The measuring tape dangled from the crook of the woman’s elbow. ‘You want the order, or you want to cancel?’ she asked impatiently.
‘If I told you I wasn’t going to wear this blouse in India, would you make it the way I want it? I’m going back to London.’
The woman shook her head with certainty while her husband retreated behind a small cabinet. He produced a clear plastic folder. It bulged with pieces of paper sticking out. Shirina patted the numerology paper in her pocket, relieved it was still there. It seemed that in the disarray of this market, there was no designated place for anything, and her printout fortune could very easily disappear into a stack of paper.
‘You see what I have done,’ the man said. His cheeks shone with pride as he presented the open folder to Jezmeen. Shirina wasn’t sure which he was prouder of – his work, or his cataloguing of it. On each left-hand page, there was a glossy picture cut out from a magazine, usually a Western woman. On each right-hand page, there was his corresponding version – a tailored copy of the dress or skirt or blouse, with adjustments made for ‘decency’. Necklines were raised from chest to throat. Skirt hems dropped below the knees. Waists were so generous that the dresses hung loose and forlorn like potato sacks.
‘Decent,’ the wife said, nodding her approval at the folder. ‘If we made these clothes exactly to the specifications on the models, people would complain.’
‘I won’t complain,’ Jezmeen said. ‘Honestly, I’d just like an exact copy of that blouse over there.’
The woman screwed her eyes at Jezmeen. ‘You’ll wear it with what? Jeans?’
‘Yes.’
‘Then the hemline needs to be longer. Needs to cover this area.’ She made a vague gesture at her lower half.
‘You know, I could go to any other stall around here. I chose you because you came highly recommended by my …’ Jezmeen’s voice trailed off. ‘By Mum,’ she said to Shirina. ‘She knew these people would try to make me a blouse with the fitting of a bed sheet.’
‘You think so?’ Shirina asked.
‘I’m sure of it,’ Jezmeen said. ‘It’s her final attempt.’ She had a rueful smile on her face but Shirina caught something else too – a brief shadow over her expression. ‘This is probably one of the ways she wanted me to “start taking more responsibility”.’ Jezmeen put air quotes around Mum’s words.
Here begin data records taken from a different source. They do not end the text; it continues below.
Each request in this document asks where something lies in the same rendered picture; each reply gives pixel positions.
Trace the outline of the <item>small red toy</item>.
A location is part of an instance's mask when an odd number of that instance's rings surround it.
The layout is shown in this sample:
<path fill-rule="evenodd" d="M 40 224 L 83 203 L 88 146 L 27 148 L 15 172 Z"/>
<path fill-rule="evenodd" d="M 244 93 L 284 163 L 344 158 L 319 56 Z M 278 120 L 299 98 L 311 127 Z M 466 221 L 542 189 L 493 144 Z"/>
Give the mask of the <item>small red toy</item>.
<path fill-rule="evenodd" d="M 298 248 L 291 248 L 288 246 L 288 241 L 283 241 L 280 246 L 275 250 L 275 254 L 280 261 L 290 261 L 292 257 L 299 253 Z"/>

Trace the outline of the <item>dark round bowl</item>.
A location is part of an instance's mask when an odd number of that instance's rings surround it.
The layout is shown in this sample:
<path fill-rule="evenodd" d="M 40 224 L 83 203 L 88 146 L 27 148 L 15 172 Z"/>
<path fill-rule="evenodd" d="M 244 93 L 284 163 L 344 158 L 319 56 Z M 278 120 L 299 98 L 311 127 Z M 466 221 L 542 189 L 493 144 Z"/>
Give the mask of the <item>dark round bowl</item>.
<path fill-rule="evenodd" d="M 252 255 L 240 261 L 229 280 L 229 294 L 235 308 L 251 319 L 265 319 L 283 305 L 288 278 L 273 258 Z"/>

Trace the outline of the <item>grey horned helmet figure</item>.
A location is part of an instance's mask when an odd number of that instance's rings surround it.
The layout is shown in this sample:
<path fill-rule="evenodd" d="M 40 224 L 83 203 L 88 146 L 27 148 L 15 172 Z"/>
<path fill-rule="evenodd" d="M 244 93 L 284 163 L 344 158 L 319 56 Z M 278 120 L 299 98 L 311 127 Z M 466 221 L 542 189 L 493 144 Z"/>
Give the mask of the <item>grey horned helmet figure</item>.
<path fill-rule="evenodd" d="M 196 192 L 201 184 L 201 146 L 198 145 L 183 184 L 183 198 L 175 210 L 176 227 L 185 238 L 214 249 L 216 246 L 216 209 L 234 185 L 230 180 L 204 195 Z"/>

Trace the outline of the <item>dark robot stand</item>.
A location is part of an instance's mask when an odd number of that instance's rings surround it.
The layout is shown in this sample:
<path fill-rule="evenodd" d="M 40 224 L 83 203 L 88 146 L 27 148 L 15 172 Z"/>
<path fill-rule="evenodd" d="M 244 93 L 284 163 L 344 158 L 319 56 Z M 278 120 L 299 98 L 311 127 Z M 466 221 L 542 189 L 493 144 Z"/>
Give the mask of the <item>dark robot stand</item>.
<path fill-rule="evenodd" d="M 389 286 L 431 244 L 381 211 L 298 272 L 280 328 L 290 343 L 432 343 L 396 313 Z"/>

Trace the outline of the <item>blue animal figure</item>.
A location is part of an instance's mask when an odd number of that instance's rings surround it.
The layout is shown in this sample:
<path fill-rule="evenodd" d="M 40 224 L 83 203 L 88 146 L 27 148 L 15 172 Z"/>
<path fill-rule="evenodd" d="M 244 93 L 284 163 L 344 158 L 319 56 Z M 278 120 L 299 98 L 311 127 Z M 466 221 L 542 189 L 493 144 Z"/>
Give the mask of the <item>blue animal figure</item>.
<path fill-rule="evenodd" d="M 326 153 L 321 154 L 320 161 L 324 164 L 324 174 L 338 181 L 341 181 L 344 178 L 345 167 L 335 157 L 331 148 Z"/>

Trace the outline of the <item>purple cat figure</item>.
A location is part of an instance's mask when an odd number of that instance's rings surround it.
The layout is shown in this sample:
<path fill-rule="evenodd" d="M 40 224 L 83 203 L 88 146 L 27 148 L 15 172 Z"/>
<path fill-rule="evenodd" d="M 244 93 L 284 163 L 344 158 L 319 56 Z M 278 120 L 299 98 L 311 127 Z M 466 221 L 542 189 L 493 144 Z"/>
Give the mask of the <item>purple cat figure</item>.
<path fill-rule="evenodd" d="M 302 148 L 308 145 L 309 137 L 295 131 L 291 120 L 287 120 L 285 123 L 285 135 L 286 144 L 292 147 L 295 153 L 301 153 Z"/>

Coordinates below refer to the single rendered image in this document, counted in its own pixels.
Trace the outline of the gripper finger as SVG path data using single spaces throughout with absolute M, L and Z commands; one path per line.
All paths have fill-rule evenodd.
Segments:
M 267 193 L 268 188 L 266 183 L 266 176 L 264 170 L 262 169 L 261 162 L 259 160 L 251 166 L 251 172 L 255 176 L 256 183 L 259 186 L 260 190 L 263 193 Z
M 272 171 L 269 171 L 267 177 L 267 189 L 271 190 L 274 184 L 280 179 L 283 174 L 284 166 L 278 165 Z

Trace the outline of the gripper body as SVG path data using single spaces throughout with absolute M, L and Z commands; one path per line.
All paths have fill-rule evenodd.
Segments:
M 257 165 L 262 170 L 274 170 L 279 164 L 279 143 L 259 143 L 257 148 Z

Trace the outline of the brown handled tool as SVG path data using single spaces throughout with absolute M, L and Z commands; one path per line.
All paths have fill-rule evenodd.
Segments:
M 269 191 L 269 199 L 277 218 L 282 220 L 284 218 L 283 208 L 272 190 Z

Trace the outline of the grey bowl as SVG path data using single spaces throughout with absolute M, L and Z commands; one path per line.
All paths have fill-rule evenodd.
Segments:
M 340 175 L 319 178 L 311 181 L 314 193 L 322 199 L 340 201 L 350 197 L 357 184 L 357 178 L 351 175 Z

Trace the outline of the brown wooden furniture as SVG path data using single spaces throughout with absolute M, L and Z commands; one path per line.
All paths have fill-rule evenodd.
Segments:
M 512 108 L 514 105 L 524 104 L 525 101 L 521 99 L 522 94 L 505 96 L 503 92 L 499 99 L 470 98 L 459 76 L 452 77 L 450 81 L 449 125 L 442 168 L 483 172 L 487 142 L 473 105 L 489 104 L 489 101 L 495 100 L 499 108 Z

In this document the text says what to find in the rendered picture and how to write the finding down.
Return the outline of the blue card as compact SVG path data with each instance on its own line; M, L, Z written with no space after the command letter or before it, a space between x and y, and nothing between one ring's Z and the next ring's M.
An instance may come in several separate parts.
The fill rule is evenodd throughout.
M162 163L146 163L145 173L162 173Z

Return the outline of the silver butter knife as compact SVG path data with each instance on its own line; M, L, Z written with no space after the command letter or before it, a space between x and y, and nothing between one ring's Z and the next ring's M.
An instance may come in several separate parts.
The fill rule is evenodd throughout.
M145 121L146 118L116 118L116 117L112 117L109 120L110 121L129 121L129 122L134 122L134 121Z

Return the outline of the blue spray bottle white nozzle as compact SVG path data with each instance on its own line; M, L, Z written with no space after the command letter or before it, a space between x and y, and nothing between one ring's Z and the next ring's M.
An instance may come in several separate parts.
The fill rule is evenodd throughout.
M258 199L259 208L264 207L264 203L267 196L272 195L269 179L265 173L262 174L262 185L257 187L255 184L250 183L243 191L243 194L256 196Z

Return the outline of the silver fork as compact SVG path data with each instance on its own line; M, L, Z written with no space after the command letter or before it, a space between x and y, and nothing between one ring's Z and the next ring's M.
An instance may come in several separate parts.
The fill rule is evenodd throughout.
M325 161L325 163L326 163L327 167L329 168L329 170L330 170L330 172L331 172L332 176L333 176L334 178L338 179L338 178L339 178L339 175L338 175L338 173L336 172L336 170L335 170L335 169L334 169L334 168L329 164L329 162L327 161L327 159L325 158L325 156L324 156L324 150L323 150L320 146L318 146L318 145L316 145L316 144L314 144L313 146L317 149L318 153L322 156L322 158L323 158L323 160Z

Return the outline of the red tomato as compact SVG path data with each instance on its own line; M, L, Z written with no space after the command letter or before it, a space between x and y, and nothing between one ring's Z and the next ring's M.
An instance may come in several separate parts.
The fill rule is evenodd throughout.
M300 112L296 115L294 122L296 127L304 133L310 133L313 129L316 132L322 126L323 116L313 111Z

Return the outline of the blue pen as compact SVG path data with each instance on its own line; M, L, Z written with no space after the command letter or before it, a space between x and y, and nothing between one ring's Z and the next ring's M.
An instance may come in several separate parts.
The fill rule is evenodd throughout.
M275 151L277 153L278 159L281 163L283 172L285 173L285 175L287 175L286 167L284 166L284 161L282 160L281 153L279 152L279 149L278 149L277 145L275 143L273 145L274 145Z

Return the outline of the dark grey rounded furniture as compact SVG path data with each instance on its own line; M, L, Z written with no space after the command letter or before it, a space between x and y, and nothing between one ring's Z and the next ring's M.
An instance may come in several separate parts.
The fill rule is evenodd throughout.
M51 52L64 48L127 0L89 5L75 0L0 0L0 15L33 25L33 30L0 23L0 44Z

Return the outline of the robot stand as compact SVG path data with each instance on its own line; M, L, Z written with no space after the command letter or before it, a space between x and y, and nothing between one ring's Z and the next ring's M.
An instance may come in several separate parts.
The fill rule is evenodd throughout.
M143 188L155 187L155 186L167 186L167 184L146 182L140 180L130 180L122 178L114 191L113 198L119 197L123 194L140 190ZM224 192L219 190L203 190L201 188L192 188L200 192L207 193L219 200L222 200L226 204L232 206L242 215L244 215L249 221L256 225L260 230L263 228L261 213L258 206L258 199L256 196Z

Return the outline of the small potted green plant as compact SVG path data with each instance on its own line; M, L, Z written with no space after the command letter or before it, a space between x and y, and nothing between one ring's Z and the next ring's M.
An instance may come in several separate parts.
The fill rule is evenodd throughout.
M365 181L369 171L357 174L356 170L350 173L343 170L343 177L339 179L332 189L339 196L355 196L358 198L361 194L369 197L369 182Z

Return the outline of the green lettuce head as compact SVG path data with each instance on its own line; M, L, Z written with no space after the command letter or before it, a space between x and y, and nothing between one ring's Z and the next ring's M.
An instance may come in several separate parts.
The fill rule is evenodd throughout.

Shirina didn’t know exactly what Mum had said, but it clearly bothered Jezmeen.
‘Can’t you just make it exactly the same?’ Jezmeen pleaded. ‘We won’t tell anybody, if that’s what you’re worried about.’
They shook their heads.
‘You can return my deposit then,’ Jezmeen said.
The man and his wife exchanged a quick look. ‘Deposit is non-refundable,’ they both said in unison.
Shirina stepped out of the stall just as the arguing began. She surveyed the shops once again, disappointed that she’d return to the hotel empty-handed. There was just nothing she wanted enough to fight for. Behind her, Jezmeen was accusing the shopkeepers of swindling her. Shirina wandered back to the first shop with the hideous shoes. She supposed she needed a pair of decoy sandals herself. ‘Two hundred rupees?’ she asked, quoting Jezmeen’s final price from their earlier bargaining.